• TASK ITEM:
Please retype all the data below exactly, line for line.

• DATASET SECTION:
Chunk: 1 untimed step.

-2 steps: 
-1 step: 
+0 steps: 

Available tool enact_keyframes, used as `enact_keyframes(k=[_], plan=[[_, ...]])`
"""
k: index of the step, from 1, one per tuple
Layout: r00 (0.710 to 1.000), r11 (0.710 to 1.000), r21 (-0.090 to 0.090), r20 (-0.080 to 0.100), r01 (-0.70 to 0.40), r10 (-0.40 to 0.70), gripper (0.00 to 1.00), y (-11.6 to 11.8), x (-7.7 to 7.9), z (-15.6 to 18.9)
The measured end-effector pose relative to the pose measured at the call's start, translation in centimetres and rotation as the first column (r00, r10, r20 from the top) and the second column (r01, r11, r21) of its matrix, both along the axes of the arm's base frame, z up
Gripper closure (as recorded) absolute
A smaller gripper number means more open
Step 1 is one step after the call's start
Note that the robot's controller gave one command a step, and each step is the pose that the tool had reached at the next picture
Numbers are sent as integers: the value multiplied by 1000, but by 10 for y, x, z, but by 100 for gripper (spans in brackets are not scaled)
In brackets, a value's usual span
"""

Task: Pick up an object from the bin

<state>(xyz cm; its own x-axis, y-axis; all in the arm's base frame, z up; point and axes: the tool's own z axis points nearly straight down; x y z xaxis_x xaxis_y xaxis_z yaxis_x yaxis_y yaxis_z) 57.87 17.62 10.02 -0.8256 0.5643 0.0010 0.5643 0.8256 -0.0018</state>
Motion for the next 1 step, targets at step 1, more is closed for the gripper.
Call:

• RESULT BELOW:
Chunk: 1 untimed step.

-2 steps: 
-1 step: 
+0 steps: 

Available tool enact_keyframes, used as `enact_keyframes(k=[_], plan=[[_, ...]])`
"""
k: index of the step, from 1, one per tuple
Layout: r00 (0.710 to 1.000), r11 (0.710 to 1.000), r21 (-0.090 to 0.090), r20 (-0.080 to 0.100), r01 (-0.70 to 0.40), r10 (-0.40 to 0.70), gripper (0.00 to 1.00), y (-11.6 to 11.8), x (-7.7 to 7.9), z (-15.6 to 18.9)
The measured end-effector pose relative to the pose measured at the call's start, translation in centimetres and rotation as the first column (r00, r10, r20 from the top) and the second column (r01, r11, r21) of its matrix, both along the axes of the arm's base frame, z up
Gripper closure (as recorded) absolute
A smaller gripper number means more open
Step 1 is one step after the call's start
Note that the robot's controller gave one command a step, and each step is the pose that the tool had reached at the next picture
Numbers are sent as integers: the value multiplied by 1000, but by 10 for y, x, z, but by 100 for gripper (spans in brackets are not scaled)
In brackets, a value's usual span
"""

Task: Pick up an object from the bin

<state>(xyz cm; its own x-axis, y-axis; all in the arm's base frame, z up; point and axes: the tool's own z axis points nearly straight down; x y z xaxis_x xaxis_y xaxis_z yaxis_x yaxis_y yaxis_z) 57.87 17.62 10.02 -0.8256 0.5643 0.0010 0.5643 0.8256 -0.0018</state>
Motion for the next 1 step, targets at step 1, more is closed for the gripper.
Call:

The output is finished and nothing more is needed.